Nobelpreisträger Krugman: Deutsche Top-Wirtschaft und Politik zerstört Europa 

"Europa steuert in Zeitlupe auf das Desaster zu, und schuld ist nicht die Peripherie, sondern Deutschland", wettert Krugman in der "New York Times".

 

Zwar stehe außer Frage, dass sich einige Länder wie Griechenland nicht regelkonform verhalten hätten. Aber das wirkliche Problem Europas seien nicht die griechischen Schulden oder die italienischen Altlasten: "Wenn es ein Land gibt, das aus der bisherigen Krise nichts gelernt hat, dann ist das Deutschland."

Krugman befürchtet ein Deflation im Euro-Raum, die an Japans Wirtschaft erinnere. Deutscher Exportüberschuß ist Gift für Europa 

Die Politik von Kanzlerin Angela Merkel und ihrem Finanzminister Wolfgang Schäuble (CDU) hält er für desaströs. Die Forderung Berlins nach mehr Wettbewerbsfähigkeit solle eigentlich nur davon ablenken, dass die deutsche Industrie zulasten der anderen Mitgliedsstaaten immense Exportüberschüsse erwirtschaftet. Er spricht bewusst von einer "Beggar thy neighbour"-Politik, ein Begriff aus der Großen Depression der 1930er-Jahre.

Doch so verliert die Wirtschaft in Südeuropa weiter an Boden und irgendwann fehlen die Gelder diese Waren in Nord- und Mitteleuropa zu kaufen und das führt dann auch  zur Stagnation der deutschen Wirtschaft und zu einem möglichen massiven Einbruch beim Export. Wichtig ist auch die Stärkung der Binnenachfrage im Lande, damit die Massenkaufkraft steigt. 

Damals hatten die Länder versucht, ihre eigene Wirtschaft über Exporte zulasten der anderen Staaten aus der Krise zu holen.

Krugman ist mit dieser Meinung nicht alleine. Gerade unter ausländischen Ökonomen sorgt die harte deutsche Haltung gegenüber den europäischen Nachbarn immer wieder für Kopfschütteln. Einig sind sich die Experten auch darin, dass es Europa weitaus besser gehen würde, wenn Deutschland sich statt um die Staatsfinanzen der anderen eher darum kümmern würde, die eigenen hohen Exportüberschüsse abzubauen.

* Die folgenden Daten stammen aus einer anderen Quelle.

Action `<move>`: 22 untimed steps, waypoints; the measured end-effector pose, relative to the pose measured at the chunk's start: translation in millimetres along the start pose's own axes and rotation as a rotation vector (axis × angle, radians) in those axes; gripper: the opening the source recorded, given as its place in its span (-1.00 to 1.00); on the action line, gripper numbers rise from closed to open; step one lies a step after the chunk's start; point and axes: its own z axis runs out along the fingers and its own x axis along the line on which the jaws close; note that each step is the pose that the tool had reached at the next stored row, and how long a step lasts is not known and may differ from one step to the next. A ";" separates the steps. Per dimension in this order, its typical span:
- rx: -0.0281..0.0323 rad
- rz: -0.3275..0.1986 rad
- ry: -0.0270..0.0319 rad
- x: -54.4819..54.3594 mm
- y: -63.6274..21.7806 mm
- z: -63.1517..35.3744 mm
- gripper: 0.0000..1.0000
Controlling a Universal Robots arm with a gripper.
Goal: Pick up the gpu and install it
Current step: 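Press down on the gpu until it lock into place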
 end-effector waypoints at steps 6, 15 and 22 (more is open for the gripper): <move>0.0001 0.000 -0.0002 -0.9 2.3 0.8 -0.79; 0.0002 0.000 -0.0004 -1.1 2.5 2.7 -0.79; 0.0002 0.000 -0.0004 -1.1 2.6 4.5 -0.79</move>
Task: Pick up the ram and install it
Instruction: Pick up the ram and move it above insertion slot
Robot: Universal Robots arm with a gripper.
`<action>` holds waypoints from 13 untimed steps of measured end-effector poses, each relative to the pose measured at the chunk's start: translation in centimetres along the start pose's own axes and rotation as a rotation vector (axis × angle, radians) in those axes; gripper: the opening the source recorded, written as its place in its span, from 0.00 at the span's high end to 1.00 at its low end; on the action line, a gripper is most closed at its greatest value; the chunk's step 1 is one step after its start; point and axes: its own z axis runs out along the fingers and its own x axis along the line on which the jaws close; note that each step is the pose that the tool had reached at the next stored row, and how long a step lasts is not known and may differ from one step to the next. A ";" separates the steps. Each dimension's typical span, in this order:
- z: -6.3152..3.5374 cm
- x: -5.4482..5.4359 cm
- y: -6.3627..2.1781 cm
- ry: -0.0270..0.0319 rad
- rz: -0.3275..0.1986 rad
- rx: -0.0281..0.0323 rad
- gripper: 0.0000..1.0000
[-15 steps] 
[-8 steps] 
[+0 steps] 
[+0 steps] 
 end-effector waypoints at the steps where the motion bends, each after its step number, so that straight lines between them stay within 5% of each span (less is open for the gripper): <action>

"Die Euro-Zone sieht sich größeren Herausforderungen gegenüber als Japan zu Beginn der verlorenen Dekaden", meint etwa Jacques Cailloux, Chefökonom Europa bei Nomura. Die von Deutschland verordnete Austeritätspolitik mache es praktisch unmöglich, dass der Staat die Nachfrageausfälle der Privatwirtschaft kompensiert. "Europa hat keinerlei Vorkehrungen getroffen, um sich gegen eine mögliche Deflation zu schützen."

Andere Spitzenökonomen wie der Citi-Chefökonom Willem Buiter sehen die Euro-Zone auf eine jahrelange Stagnation zusteuern, wenn sich nichts Wesentliches am Kurs ändere.

"Was wir momentan beobachten, ist die zerstörerische Kraft schlechter Ideen", warnt der Nobelpreisträger. Auch der  Rest Europas habe in den fatalen Sermon vom Sparen selbst in schlechten Zeiten schließlich längst mit eingestimmt. "Man muss sich schon fragen, wann Europa endlich der Realität ins Auge blickt", schreibt Krugman. Und meint damit auch – endlich auf einen wie ihn hören wird.